Ha parlato di ospedali troppo vecchi Antonio D’Amore, vicepresidente della Federazione Italiana Aziende Sanitarie e Ospedaliere (Fiaso) e direttore generale dell’Ospedale Cardarelli di Napoli. “Il 30% degli ospedali italiani è stato costruito fra il 1941 e il 1970; il 20% dal 1901 al 1940; il 6% dal 1801 al 1900; il 10% prima del 1800. Per combattere le infezioni ospedaliere abbiamo bisogno di ripensare gli spazi, i medici lavorano in ambienti inadeguati: ci sono colleghi che lavorano in strutture realizzate 800 anni fa”.

“Chi lavora nei grandi ospedali è chiamato ogni giorno a vivere le sfide di un presente che richiede competenza e capacità. Gli ospedali sono luoghi pieni di rischi (biologici, radiologici, chimici, fisici) per i pazienti, ma soprattutto per gli operatori -spiega il direttore D’Amore, moderatore del tavolo dedicato a “Adattamento a scenari di impatto rapido e sicuro in un Grande Ospedale”-. La capacità dei nostri operatori di superare questi rischi è frutto della loro competenza e professionalità, nonostante siano spesso chiamati a lavorare in ambienti inadeguati. Ci sono nostri colleghi che devono conciliare competenze e protocolli del presente con mura e spazi pensati per essere illuminati con le candele. Per ammodernare le infrastrutture, è partito il piano straordinario per l’edilizia sanitaria. I fondi sono ancora in fase di erogazione e questo piano è stato istituito con l’art. 20 della legge finanziaria del 1988”.
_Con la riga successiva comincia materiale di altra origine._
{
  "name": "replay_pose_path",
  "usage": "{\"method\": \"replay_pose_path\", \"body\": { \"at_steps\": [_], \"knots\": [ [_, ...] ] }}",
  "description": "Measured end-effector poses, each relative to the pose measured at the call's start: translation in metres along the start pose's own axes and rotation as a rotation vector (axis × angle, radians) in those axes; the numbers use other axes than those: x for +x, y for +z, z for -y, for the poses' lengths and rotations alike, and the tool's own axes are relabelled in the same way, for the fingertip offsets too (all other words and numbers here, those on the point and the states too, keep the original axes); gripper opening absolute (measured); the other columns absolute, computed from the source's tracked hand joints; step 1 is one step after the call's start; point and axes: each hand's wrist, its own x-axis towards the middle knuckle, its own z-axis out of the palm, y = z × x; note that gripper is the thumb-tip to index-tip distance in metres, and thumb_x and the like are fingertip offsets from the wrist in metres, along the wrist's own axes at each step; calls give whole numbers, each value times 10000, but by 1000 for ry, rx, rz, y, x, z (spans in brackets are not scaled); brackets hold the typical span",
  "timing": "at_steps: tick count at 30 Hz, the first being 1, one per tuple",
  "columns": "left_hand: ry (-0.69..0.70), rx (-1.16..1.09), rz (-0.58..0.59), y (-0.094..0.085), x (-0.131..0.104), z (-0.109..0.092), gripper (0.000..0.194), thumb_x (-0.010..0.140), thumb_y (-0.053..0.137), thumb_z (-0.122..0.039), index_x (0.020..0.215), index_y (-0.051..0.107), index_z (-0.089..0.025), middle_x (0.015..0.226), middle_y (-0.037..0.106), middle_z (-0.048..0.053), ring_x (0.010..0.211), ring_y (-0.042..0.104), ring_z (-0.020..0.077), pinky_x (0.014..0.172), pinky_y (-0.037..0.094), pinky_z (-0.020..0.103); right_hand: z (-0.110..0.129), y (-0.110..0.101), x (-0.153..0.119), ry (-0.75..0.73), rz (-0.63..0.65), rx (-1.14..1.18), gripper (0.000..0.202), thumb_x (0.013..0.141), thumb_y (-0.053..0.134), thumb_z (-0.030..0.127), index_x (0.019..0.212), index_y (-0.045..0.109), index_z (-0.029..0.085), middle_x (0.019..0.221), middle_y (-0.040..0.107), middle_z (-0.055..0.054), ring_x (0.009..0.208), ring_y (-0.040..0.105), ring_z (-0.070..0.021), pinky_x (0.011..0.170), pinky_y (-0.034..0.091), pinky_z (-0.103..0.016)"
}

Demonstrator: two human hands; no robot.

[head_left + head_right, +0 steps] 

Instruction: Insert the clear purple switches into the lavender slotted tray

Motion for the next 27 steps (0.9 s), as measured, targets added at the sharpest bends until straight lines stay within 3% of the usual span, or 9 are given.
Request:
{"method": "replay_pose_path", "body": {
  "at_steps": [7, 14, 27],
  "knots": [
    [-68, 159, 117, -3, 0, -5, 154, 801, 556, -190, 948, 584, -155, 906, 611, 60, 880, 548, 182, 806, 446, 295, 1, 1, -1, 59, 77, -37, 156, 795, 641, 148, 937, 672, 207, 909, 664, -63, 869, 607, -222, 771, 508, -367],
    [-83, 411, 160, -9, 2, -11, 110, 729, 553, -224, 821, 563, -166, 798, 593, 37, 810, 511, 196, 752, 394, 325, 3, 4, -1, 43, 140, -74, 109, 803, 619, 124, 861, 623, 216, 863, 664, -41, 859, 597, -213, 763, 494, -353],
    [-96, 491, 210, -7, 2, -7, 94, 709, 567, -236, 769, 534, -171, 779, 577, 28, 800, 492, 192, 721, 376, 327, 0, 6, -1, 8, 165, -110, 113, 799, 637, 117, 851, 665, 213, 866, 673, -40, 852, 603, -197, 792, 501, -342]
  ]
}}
“Una prova della professionalità e della flessibilità dei nostri operatori la abbiamo vista nella prima fase del Covid -ricorda D’Amore-. In poche ore reparti ordinari sono stati stravolti e modelli operativi sono stati ridefiniti in ragione di un rischio infettivo che pareva venire dall’800, ma che invece era contemporaneo, proprio come le nostre vite. Ma per combattere le infezioni ospedaliere abbiamo bisogno di ripensare spazi, procedure e metodi di lavoro. Sappiamo tutti che per un medico, che a volte ha pochi istanti per prendere una decisione, mettersi in discussione può essere molto duro, ma è un esercizio che dobbiamo fare”.